**ENTRIES SUPPLIED:**
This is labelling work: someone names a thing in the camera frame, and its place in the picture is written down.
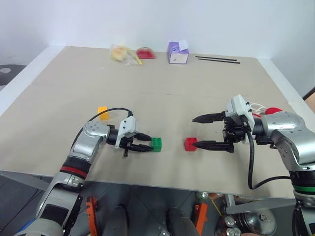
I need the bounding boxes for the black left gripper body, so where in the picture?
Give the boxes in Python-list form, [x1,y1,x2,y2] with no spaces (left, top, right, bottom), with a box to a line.
[120,132,139,157]

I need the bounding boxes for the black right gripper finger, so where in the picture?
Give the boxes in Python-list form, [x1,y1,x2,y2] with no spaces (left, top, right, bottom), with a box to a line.
[191,112,225,124]
[192,140,233,151]

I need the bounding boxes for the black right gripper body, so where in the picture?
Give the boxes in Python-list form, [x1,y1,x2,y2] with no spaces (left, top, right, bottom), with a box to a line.
[221,110,250,154]

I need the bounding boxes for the green toy cube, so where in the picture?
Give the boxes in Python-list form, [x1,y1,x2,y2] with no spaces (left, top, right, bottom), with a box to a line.
[150,137,163,153]

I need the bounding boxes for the red toy cube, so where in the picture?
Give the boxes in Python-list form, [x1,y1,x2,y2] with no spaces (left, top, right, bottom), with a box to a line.
[184,137,198,152]

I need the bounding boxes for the yellow toy cube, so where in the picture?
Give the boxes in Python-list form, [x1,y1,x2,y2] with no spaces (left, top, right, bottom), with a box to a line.
[97,106,110,121]

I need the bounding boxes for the red round object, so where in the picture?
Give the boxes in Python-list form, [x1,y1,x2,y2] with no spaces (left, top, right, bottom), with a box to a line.
[254,106,284,119]

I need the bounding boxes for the green drink can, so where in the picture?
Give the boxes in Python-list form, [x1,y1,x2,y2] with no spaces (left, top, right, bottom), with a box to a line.
[195,191,210,201]

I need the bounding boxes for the thin black stick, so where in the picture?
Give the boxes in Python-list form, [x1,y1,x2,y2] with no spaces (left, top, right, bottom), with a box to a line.
[195,56,238,61]
[197,58,241,65]

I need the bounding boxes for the purple tissue box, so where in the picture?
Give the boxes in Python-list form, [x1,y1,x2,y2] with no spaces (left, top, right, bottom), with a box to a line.
[167,40,190,65]

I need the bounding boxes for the orange clamp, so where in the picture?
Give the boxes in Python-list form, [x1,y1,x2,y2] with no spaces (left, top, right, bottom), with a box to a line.
[194,202,208,235]
[84,195,98,236]

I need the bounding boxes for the silver drink can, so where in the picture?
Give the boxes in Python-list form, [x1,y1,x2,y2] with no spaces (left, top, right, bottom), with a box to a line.
[224,215,237,228]
[225,226,243,236]

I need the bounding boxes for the brown board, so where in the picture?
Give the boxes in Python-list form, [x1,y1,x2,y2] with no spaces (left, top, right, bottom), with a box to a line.
[303,88,315,101]

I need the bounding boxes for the red fruit slice in bag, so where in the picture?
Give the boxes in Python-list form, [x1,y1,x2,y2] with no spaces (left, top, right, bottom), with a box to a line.
[136,46,158,60]

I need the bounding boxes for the clear bag with yellow food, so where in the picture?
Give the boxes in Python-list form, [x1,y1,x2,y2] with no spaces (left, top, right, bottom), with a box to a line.
[109,44,144,67]

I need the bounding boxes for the silver round metal part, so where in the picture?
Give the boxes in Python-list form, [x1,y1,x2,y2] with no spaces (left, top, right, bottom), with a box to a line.
[242,210,277,235]

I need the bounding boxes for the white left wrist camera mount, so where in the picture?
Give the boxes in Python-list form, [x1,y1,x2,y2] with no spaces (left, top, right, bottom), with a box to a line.
[114,117,138,148]

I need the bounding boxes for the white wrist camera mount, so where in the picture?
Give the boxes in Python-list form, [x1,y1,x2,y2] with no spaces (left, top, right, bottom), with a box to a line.
[114,117,138,148]
[225,94,255,145]

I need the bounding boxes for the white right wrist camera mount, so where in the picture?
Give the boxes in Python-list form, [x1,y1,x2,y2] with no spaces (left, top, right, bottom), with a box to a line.
[225,94,255,145]

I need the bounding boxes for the white cable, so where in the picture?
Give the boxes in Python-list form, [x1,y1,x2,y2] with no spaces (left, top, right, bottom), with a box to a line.
[248,101,268,116]

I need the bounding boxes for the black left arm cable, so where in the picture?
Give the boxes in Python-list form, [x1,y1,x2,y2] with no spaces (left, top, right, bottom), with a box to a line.
[87,107,134,123]

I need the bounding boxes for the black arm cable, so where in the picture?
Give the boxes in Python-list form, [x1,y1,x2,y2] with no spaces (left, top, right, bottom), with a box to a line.
[246,118,292,190]
[87,107,134,123]

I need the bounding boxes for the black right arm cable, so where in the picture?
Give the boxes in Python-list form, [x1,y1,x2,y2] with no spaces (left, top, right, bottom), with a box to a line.
[246,118,292,190]

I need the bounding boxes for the grey metal table frame bar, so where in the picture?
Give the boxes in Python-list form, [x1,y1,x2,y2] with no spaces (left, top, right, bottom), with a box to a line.
[224,193,297,215]

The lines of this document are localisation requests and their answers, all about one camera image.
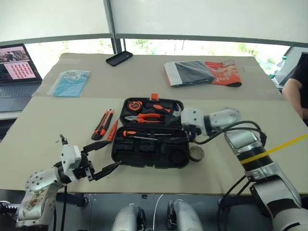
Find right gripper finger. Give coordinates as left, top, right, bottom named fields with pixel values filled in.
left=165, top=115, right=187, bottom=127
left=164, top=137, right=193, bottom=146

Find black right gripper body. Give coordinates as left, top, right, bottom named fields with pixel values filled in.
left=184, top=124, right=203, bottom=143

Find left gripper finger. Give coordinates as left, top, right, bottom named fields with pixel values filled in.
left=92, top=160, right=122, bottom=181
left=83, top=140, right=112, bottom=154

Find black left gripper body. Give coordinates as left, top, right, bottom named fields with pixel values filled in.
left=73, top=151, right=96, bottom=182

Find orange black utility knife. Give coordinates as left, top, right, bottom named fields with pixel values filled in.
left=91, top=108, right=115, bottom=141

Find grey tape roll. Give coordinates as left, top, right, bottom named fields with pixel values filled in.
left=189, top=145, right=205, bottom=163

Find black plastic tool case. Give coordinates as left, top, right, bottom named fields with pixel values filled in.
left=111, top=93, right=191, bottom=169

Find black phone case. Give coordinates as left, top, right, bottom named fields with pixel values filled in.
left=105, top=50, right=134, bottom=67

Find orange black screwdriver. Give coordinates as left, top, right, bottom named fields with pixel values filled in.
left=122, top=129, right=159, bottom=141

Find orange black tape measure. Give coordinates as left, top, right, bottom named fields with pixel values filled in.
left=128, top=101, right=143, bottom=112

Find beige cardboard sheet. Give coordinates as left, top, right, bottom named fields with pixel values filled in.
left=0, top=96, right=308, bottom=196
left=32, top=52, right=289, bottom=102

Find dark cloth in plastic bag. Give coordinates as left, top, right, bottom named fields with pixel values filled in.
left=163, top=60, right=216, bottom=88

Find silver rounded robot leg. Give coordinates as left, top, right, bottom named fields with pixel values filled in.
left=167, top=199, right=204, bottom=231
left=112, top=203, right=145, bottom=231

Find blue item in plastic bag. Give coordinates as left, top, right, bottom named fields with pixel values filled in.
left=46, top=69, right=91, bottom=98

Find red orange printed package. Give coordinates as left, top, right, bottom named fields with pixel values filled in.
left=204, top=59, right=242, bottom=88

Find grey white sneaker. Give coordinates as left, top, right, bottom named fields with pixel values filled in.
left=0, top=200, right=18, bottom=217

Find white roller blind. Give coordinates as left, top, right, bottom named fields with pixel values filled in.
left=0, top=0, right=114, bottom=43
left=109, top=0, right=308, bottom=44

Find open grey laptop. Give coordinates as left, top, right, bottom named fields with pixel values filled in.
left=0, top=43, right=43, bottom=113

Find clear bottle with green cap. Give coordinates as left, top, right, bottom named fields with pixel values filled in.
left=269, top=55, right=289, bottom=80

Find grey flat panel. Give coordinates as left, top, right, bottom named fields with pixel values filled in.
left=276, top=46, right=303, bottom=85

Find person at right edge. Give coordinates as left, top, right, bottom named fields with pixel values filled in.
left=290, top=51, right=308, bottom=109

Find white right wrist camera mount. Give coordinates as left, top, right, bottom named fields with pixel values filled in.
left=180, top=107, right=207, bottom=136

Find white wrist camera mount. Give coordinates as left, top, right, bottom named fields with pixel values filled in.
left=180, top=107, right=207, bottom=136
left=60, top=144, right=82, bottom=180

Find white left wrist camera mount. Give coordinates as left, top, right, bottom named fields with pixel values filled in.
left=60, top=144, right=82, bottom=180

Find hammer with orange black handle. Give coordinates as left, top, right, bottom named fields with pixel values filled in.
left=143, top=102, right=182, bottom=116

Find orange handled pliers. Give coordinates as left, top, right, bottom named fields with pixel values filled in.
left=124, top=113, right=162, bottom=124

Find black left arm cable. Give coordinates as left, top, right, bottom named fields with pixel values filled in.
left=53, top=134, right=70, bottom=231

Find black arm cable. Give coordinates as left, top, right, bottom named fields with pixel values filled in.
left=53, top=134, right=70, bottom=231
left=191, top=120, right=268, bottom=214

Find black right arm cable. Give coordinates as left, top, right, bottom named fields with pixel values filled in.
left=191, top=120, right=268, bottom=214

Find thin white cable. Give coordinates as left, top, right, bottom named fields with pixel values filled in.
left=153, top=193, right=165, bottom=231

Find yellow strap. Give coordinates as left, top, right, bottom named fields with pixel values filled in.
left=240, top=133, right=308, bottom=165

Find grey window frame post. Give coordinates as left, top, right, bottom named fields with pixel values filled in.
left=103, top=0, right=126, bottom=53

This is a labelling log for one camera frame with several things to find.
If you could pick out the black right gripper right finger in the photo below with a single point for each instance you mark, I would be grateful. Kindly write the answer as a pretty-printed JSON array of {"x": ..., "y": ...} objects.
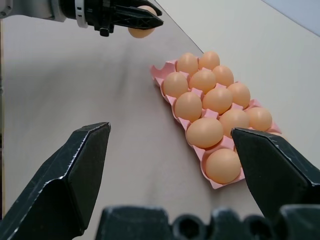
[{"x": 275, "y": 170}]

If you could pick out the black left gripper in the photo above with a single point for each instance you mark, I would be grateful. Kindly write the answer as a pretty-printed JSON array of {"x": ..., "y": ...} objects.
[{"x": 100, "y": 15}]

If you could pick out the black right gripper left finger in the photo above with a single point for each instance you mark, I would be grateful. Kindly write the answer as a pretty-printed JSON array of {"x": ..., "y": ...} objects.
[{"x": 50, "y": 195}]

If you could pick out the tan egg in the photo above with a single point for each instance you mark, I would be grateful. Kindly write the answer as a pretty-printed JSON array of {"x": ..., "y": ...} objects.
[
  {"x": 223, "y": 75},
  {"x": 217, "y": 100},
  {"x": 239, "y": 95},
  {"x": 175, "y": 85},
  {"x": 202, "y": 81},
  {"x": 187, "y": 63},
  {"x": 223, "y": 165},
  {"x": 205, "y": 132},
  {"x": 260, "y": 118},
  {"x": 188, "y": 105},
  {"x": 209, "y": 60},
  {"x": 233, "y": 118},
  {"x": 140, "y": 33}
]

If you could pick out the pink egg tray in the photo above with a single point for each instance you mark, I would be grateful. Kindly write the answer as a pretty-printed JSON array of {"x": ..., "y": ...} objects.
[{"x": 162, "y": 71}]

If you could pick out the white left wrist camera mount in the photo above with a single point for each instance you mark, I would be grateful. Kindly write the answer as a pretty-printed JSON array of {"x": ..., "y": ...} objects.
[{"x": 80, "y": 15}]

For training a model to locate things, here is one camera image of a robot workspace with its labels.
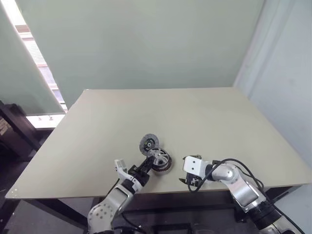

**EXERCISE DIRECTIONS:** Could you copy every line from the records that mentions the word "image"?

**RESPONSE TO THIS EXERCISE:**
The lines of this document are localisation requests and their answers, all about one camera image.
For training a model to locate things, here is one camera image of a robot workspace with its labels.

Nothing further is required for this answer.